Imagine if a solar-powered car were released tomorrow, it was cheaper to run than a gasoline-powered car. It would be incredibly attractive until you realize that – due to limitations in battery storage – the car won’t run at night or when it’s cloudy. If you buy the car, you’ll still need a gas car as a backup. You will have to pay for two cars.
This is exactly the situation we face with renewable energy. Wind and solar power only produce power when the sun shines or the wind blows. The rest of the time, their electricity is prohibitively expensive and a backup system is needed. For this reason, two-thirds of our global electricity demand is met by fossil fuels. And that’s why we’re still 100 years away from eliminating fossil fuels in electricity generation.
We are in a strange situation where politicians and the green energy industry constantly repeat that wind and solar are the cheapest forms of electricity. However, governments spend $1.8 trillion annually on the green transition, and the real cost of forcing people to use renewable energy instead of fossil fuels is even higher.
The modern world needs power around the clock. Unreliable and intermittent wind and solar come with huge, often hidden, costs. This is a relatively minor problem for rich countries that already have coal-fired power stations they can use as backup – although it makes electricity more expensive because intermittent renewables make everything else intermittent.
However, the poorest countries that do not need electricity have little fossil fuel energy infrastructure. Hypocritical rich countries refuse to finance much-needed fossil fuel energy in the developing world. Instead, they insist that people cope with unreliable green energy supplies that cannot run pumps or farm machinery to lift the population out of poverty.
For the world’s large, developing industrial nations, such as China, India, Bangladesh and Indonesia, dependence on coal is an inevitable reality. Last year, China generated more additional energy from coal than from wind and solar. India got 3 times more coal, Bangladesh got 13 times more coal from green energy sources, and Indonesia got a staggering 90 times more coal. They don’t drag their feet just to be difficult. Credibility is important – especially when they focus on growing the economy and helping millions of people rise out of poverty.
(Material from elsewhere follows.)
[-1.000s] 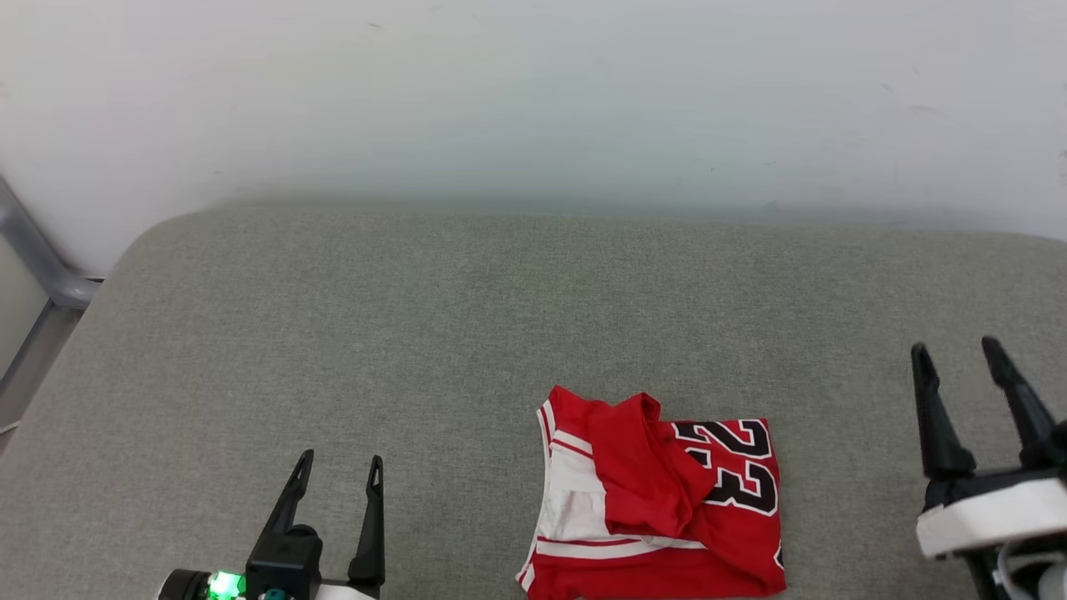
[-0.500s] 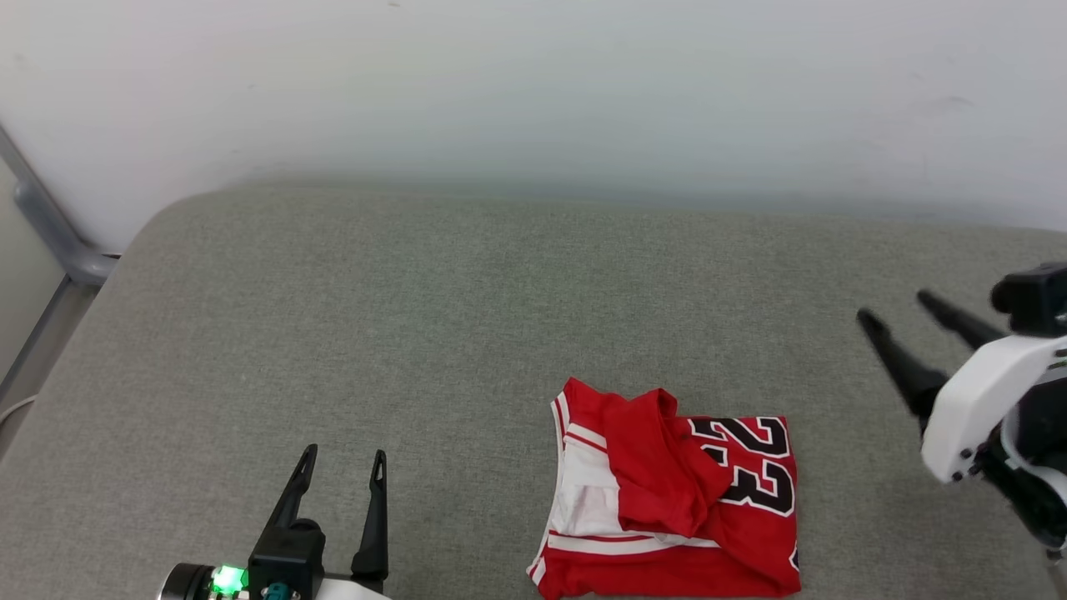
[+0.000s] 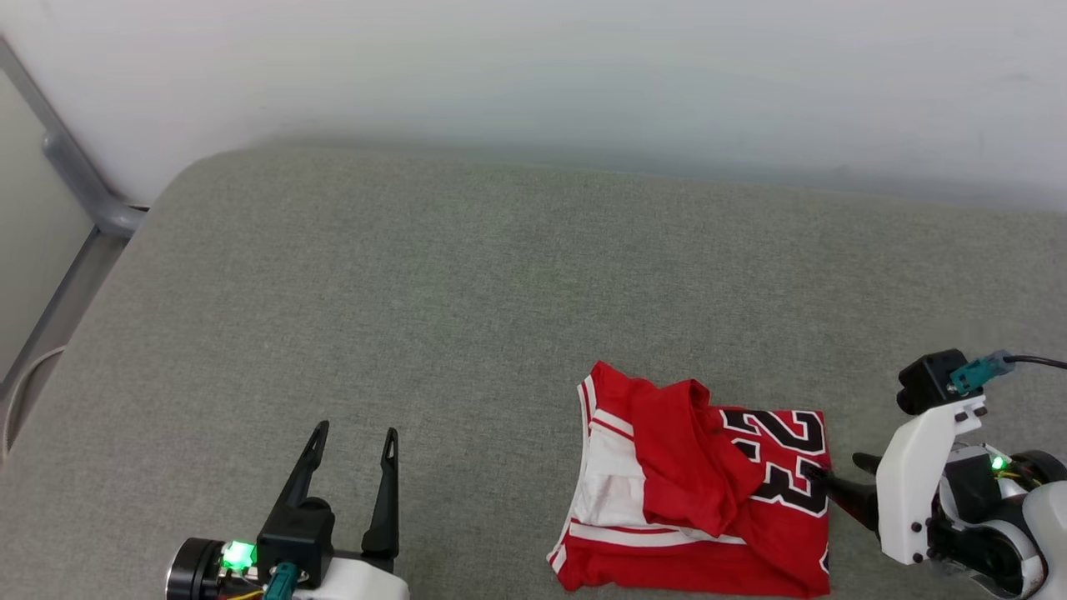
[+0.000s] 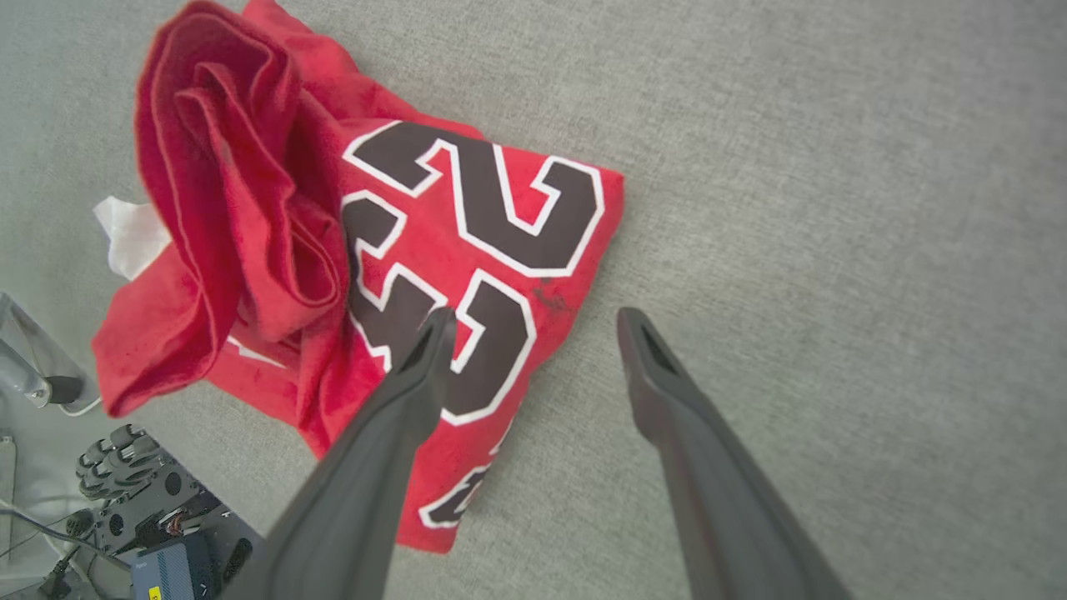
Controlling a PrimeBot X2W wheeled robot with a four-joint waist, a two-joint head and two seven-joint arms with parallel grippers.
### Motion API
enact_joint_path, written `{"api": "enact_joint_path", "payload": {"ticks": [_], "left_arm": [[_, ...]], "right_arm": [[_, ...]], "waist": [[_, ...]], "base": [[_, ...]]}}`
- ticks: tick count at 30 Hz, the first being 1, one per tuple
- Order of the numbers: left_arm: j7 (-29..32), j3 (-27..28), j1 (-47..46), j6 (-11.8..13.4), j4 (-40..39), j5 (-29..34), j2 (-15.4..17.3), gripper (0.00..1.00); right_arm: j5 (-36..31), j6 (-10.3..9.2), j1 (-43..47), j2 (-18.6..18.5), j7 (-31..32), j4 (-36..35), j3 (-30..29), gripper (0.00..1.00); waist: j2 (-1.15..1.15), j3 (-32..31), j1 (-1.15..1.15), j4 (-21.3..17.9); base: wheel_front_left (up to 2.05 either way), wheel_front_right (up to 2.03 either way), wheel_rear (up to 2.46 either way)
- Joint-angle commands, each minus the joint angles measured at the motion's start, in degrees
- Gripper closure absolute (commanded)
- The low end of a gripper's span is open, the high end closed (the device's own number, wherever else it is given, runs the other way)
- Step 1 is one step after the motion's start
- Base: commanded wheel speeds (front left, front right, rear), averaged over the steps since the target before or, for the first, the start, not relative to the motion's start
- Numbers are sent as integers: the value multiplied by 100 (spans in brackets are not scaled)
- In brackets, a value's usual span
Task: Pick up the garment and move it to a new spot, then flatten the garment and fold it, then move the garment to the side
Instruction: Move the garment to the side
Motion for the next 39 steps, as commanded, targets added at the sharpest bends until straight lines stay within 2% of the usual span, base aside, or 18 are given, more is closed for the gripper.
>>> {"api": "enact_joint_path", "payload": {"ticks": [1, 9, 16, 17, 18, 28, 35, 39], "left_arm": [[-13, 4, -120, -19, -19, -3, -32, 0], [-13, -44, -320, -71, 36, -7, -57, 0], [-13, -37, -362, -90, 82, -5, -65, 0], [-13, -31, -364, -91, 86, -5, -64, 0], [-13, -24, -364, -91, 90, -4, -64, 0], [-13, 28, -196, -36, 118, -5, -64, 0], [-14, 134, -36, -6, 41, -48, -72, 0], [-13, 159, -42, -45, -7, -61, -76, 0]], "right_arm": [[28, -5, 58, 102, -5, 145, 6, 0], [-14, -5, 120, 410, -170, 1059, 311, 0], [78, -4, 151, 493, -571, 1373, 711, 0], [92, -3, 102, 484, -701, 1361, 754, 67], [107, -3, 47, 468, -820, 1354, 791, 100], [114, -5, -536, 8, -1766, 914, 1177, 100], [-157, -6, -831, -473, -1974, 323, 1537, 100], [-235, -5, -977, -703, -1971, 38, 1548, 100]], "waist": [[0, 131, 0, 84], [0, 421, 0, 263], [0, 454, 0, 299], [0, 455, 0, 294], [0, 451, 0, 288], [0, 216, 0, -4], [0, 79, 0, -611], [0, 109, 0, -1007]], "base": [[0, 0, 0], [0, 0, 0], [0, 0, 0], [0, 0, 0], [0, 0, 0], [0, 0, 0], [0, 0, 0], [0, 0, 0]]}}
Misconceptions about the price of wind and solar energy are possible because the price usually quoted is the price when the wind is blowing or the sun is shining. On this basis, they are really relatively cheap. But once you factor in the cost of reliability, the price tag explodes—one peer-reviewed study shows an increase of between 11 and 42 times, making solar the most expensive source of electricity, second only to wind.
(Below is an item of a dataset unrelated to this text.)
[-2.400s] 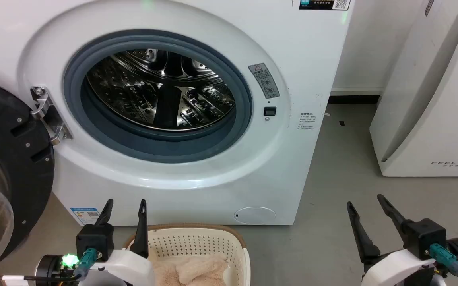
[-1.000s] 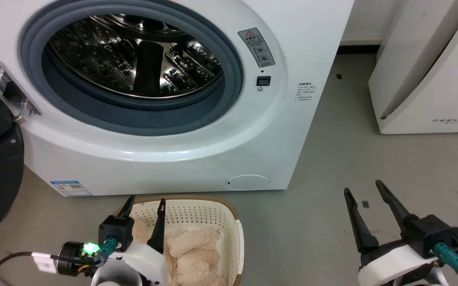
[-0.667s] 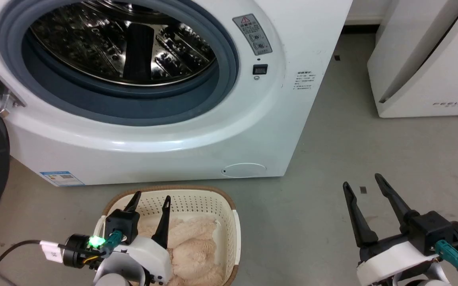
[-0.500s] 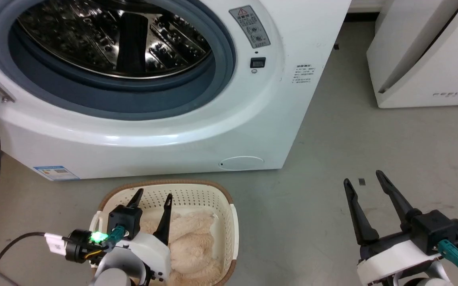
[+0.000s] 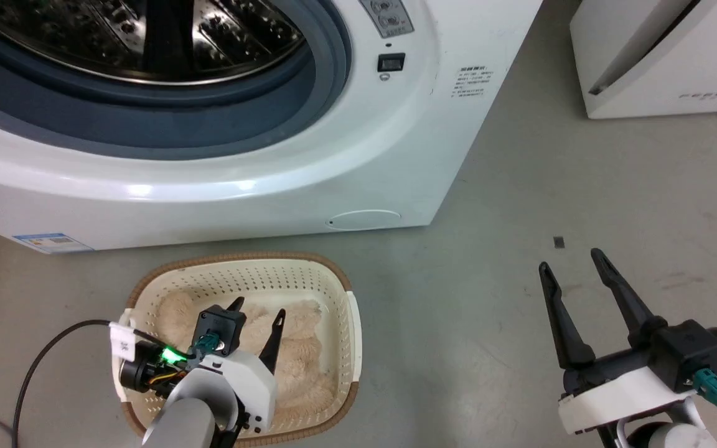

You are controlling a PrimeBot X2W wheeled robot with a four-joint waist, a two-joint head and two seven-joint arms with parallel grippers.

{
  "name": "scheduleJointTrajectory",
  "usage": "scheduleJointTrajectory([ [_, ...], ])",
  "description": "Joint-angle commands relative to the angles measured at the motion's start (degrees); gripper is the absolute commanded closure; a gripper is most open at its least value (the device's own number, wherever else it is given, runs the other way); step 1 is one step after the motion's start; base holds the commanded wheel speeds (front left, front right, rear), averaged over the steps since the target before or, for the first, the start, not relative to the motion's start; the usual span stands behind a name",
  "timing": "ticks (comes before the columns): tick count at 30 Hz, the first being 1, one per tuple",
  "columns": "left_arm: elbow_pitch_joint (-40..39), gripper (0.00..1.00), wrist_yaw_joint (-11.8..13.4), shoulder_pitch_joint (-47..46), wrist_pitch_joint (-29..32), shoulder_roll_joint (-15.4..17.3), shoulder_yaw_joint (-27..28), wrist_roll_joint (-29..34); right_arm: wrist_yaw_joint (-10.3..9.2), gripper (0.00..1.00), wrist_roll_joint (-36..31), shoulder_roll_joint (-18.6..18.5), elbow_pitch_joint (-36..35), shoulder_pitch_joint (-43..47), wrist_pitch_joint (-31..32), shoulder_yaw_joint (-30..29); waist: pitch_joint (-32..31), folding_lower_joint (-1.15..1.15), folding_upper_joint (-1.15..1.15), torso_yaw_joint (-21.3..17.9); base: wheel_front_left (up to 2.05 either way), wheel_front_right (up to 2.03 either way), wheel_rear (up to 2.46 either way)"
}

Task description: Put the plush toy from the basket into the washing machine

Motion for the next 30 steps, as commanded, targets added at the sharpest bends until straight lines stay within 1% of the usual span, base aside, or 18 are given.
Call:
scheduleJointTrajectory([
  [1,1.58,0.0,-0.38,-1.75,0.06,0.72,-0.99,-0.55,-0.03,0.0,0.66,-0.01,-0.49,-1.19,-0.54,0.16,1.07,0.0,0.0,-0.41,0.0,0.0,0.0],
  [5,5.44,0.0,-0.61,-4.43,0.5,2.21,-3.79,-1.84,-0.03,0.0,0.63,-0.01,-0.65,-1.59,-1.02,-0.55,3.02,0.0,0.0,-0.93,0.0,0.0,0.0],
  [8,9.35,0.0,-0.78,-6.69,1.49,3.85,-5.87,-0.65,-0.04,0.0,1.62,-0.01,-0.78,-2.11,-1.38,-1.43,4.48,0.0,0.0,-1.4,0.0,0.0,0.0],
  [15,15.76,0.0,-1.19,-11.07,0.53,4.87,-8.3,-1.86,-0.04,0.0,2.18,-0.01,-1.44,-2.9,-2.22,-0.71,7.95,0.0,0.0,-2.51,0.0,0.0,0.0],
  [20,19.72,0.0,-1.49,-14.25,1.05,6.01,-11.49,-2.62,-0.04,0.0,2.61,-0.01,-1.89,-3.44,-2.82,-0.24,10.74,0.0,0.0,-3.24,0.0,0.0,0.0],
  [21,21.17,0.0,-1.59,-15.98,0.84,6.97,-12.81,-2.19,-0.04,0.0,2.76,-0.01,-2.12,-3.75,-3.05,-0.14,12.02,0.0,0.0,-3.51,0.0,0.0,0.0],
  [23,22.58,0.0,-1.42,-17.67,0.24,7.71,-13.89,-1.82,-0.04,0.0,2.89,-0.01,-2.35,-4.15,-3.29,-0.08,13.21,0.0,0.0,-3.8,0.0,0.0,0.0],
  [30,27.56,0.0,-2.02,-21.93,-0.11,8.76,-17.69,-2.08,-0.05,0.0,3.63,-0.01,-2.84,-5.09,-4.13,-0.23,16.97,-0.01,0.0,-4.75,0.0,0.0,0.0],
])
Unfortunately, storage technology remains inadequate. Scientists recently looked at the United States and found that to get reliable, 100 percent solar or wind electricity, we need about three months of annual electricity storage capacity. It only has seven minutes of battery life in the US. Closing the storage gap would cost five times the entire US GDP, and the storage would have to be replaced every 15 years.
We must not forget that wind and solar technology must change at a fairly alarming rate. Already, a small town in Texas is overflowing with thousands of giant wind turbine blades that cannot be recycled. In poor African countries, solar panels and their batteries are thrown away. One study shows that this doubles the true cost of solar energy when we factor in the costs of recycling and safe disposal.
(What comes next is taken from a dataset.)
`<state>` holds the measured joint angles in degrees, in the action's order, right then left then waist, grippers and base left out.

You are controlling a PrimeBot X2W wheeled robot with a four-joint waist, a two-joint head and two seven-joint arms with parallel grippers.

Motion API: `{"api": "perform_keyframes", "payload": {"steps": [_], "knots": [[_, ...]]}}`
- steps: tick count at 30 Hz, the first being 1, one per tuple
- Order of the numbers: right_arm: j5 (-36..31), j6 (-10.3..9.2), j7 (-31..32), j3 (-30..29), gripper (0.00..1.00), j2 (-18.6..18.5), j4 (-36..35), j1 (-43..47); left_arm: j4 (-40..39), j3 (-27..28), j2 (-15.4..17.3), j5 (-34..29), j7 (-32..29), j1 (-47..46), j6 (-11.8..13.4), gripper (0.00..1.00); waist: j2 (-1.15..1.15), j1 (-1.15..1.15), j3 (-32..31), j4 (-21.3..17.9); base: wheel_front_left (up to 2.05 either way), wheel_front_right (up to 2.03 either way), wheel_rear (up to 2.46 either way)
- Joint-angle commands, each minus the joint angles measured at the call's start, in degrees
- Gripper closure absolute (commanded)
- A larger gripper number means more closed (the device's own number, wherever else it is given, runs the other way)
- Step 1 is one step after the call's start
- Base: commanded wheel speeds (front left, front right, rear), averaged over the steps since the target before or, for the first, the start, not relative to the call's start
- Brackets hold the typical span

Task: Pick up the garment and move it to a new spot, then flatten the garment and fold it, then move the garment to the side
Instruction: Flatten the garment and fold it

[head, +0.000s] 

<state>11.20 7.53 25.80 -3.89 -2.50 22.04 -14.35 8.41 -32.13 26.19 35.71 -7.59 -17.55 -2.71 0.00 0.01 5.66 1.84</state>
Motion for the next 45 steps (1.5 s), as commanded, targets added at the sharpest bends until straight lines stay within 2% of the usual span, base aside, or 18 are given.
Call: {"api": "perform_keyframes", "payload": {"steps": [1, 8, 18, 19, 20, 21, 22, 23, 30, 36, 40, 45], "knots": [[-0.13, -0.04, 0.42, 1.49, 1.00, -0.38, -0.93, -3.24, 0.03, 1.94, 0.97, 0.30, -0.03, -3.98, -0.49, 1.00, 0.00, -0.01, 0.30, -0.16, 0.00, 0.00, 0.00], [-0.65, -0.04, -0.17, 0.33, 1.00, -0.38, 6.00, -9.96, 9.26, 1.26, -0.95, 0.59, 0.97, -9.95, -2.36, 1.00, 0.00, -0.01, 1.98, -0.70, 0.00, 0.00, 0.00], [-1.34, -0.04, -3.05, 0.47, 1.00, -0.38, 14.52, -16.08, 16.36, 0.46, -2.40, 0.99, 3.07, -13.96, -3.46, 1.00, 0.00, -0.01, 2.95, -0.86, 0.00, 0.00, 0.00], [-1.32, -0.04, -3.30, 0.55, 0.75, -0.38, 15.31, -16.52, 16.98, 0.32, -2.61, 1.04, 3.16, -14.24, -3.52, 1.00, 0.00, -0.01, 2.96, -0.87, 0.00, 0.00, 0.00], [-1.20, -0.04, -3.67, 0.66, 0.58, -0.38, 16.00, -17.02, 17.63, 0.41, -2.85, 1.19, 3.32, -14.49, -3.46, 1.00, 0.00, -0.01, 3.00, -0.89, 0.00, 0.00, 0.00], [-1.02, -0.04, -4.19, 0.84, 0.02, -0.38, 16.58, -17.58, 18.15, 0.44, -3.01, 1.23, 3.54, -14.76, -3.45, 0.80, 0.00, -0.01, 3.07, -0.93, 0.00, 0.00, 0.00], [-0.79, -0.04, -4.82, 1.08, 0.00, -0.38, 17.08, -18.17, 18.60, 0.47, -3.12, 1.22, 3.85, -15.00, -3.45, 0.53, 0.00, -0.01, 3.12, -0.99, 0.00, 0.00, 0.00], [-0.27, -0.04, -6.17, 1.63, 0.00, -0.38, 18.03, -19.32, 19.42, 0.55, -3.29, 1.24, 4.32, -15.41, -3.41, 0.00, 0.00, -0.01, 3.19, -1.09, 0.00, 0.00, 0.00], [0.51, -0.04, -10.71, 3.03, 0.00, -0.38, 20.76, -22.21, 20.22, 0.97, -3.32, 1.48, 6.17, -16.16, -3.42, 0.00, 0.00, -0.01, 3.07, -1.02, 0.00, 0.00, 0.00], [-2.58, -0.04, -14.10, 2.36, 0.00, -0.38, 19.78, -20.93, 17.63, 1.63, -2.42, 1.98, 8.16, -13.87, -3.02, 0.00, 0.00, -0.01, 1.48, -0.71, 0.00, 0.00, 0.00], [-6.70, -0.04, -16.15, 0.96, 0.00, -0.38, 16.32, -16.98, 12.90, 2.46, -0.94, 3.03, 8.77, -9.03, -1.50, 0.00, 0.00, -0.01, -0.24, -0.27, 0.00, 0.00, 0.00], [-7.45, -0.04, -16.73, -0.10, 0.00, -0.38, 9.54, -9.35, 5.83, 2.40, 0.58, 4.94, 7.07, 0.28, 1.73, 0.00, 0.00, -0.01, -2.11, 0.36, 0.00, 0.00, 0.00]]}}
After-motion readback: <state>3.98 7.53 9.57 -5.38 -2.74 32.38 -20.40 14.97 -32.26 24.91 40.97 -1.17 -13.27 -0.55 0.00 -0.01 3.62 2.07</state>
If wind and solar power were truly cheaper than fossil fuels, billions of dollars in taxpayer spending would not be needed. This claim is constantly repeated because it is convenient and because it supports the political narrative.
But the truth is, if we want to fix climate change, we need to invest more in low-carbon energy research and development instead. Only a significant push in research and development can lead to the necessary technological advances—in reducing waste, improving battery storage and efficiency, and other technologies such as modular nuclear—that will make low-carbon energy sources truly cheaper. fossil fuels.
Björn Lomborg is president of the Copenhagen Consensus and a visiting fellow at the Hoover Institution. His new book is False Alarm – How Climate Change Panic is Costing Us Trillions, Hurting the Poor and Failing to Fix the Planet. He wrote this for InsideSources.com.